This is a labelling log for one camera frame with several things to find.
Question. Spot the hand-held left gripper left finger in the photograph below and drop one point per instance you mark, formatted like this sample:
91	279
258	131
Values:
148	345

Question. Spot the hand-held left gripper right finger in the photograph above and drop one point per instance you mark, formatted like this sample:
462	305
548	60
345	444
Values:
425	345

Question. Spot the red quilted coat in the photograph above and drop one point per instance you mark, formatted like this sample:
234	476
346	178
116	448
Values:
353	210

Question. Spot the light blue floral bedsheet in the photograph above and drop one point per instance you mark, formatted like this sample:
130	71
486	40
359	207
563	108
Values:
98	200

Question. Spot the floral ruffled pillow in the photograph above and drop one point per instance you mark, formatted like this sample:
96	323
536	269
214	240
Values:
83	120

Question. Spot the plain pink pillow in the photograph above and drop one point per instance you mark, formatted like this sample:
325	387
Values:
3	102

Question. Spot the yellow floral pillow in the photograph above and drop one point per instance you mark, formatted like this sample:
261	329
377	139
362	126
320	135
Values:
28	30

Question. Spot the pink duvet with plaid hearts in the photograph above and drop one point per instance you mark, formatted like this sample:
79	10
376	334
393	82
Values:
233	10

=-=-=

(Work order) Search term "gripper": return each line of the data that contains it.

(Task output)
Question. Spot the hand-held left gripper left finger in the photograph below and drop one point per instance you mark, formatted like this sample:
Question. Spot the hand-held left gripper right finger in the photograph above and drop one point per instance you mark, formatted like this sample:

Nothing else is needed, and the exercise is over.